ACTIVITY
Look below for the line containing "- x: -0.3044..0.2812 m" and the line containing "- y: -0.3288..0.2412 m"; repeat exactly those two lines and all lines between them, and nothing else.

DATASET CONTENT
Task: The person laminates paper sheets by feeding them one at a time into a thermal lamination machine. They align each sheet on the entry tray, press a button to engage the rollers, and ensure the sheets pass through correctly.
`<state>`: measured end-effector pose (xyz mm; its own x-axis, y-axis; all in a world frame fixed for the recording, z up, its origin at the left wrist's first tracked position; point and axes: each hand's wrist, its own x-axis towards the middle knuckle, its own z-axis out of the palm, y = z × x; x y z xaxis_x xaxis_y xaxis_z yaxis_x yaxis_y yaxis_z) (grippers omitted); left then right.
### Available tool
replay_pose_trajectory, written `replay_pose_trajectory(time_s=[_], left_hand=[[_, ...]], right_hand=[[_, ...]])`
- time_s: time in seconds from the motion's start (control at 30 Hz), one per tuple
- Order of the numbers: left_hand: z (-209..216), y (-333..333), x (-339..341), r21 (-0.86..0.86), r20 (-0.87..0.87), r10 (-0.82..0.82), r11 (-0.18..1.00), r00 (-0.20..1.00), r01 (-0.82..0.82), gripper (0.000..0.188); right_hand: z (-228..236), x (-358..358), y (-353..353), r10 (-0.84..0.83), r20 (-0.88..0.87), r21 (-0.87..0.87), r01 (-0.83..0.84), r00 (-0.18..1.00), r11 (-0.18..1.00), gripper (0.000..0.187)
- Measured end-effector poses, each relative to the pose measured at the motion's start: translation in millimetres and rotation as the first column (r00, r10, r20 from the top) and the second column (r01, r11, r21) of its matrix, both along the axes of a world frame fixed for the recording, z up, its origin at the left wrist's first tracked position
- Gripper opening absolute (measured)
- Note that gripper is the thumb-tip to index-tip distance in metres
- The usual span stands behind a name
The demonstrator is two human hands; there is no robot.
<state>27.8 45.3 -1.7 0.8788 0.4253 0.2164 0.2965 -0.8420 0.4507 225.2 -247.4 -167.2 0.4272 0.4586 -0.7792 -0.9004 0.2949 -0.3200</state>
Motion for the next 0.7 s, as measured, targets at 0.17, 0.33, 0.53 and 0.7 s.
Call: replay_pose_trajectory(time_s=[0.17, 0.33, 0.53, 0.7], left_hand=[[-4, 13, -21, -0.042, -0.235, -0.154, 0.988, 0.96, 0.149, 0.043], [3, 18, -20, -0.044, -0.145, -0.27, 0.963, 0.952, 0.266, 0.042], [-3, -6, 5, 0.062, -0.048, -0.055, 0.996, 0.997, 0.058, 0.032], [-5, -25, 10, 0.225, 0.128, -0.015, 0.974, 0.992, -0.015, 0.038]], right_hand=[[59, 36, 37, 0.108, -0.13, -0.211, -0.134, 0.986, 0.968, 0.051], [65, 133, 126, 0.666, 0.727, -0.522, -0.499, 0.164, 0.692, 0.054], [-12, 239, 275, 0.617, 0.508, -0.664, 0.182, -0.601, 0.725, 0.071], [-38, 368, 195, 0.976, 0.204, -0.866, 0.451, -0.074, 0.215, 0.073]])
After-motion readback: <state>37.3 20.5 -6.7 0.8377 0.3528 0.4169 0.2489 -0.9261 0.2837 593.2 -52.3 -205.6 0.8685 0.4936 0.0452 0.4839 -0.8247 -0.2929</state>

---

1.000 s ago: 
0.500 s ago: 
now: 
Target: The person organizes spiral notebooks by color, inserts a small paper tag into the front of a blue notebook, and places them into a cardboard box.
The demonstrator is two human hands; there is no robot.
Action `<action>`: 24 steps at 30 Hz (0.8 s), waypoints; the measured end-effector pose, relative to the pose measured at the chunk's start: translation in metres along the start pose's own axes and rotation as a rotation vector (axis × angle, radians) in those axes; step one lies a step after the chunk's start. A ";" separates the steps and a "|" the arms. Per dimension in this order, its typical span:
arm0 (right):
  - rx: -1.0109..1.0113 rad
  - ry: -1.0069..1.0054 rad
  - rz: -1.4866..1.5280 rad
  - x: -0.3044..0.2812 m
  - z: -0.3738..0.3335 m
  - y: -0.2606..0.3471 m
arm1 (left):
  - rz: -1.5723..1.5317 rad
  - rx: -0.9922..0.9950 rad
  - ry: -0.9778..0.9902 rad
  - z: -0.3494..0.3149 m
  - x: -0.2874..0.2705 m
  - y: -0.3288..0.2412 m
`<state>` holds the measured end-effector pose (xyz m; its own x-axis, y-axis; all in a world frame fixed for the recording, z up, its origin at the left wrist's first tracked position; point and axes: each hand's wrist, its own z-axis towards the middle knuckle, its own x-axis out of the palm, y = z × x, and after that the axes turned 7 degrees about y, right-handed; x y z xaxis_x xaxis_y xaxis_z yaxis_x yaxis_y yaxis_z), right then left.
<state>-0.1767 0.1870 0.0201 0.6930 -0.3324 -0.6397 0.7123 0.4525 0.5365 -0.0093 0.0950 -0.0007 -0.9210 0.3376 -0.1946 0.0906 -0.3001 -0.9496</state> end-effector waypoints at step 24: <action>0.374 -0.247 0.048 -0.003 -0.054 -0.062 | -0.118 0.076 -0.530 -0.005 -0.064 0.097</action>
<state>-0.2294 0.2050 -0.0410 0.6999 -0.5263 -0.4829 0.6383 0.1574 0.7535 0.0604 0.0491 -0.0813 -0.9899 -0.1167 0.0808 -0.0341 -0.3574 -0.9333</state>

EXERCISE RESULT
  - x: -0.3044..0.2812 m
  - z: -0.3738..0.3335 m
  - y: -0.2606..0.3471 m
arm1 (left):
  - rz: -1.5723..1.5317 rad
  - rx: -0.9922..0.9950 rad
  - ry: -0.9778..0.9902 rad
  - z: -0.3494..0.3149 m
  - x: -0.2874..0.2705 m
  - y: -0.3288..0.2412 m

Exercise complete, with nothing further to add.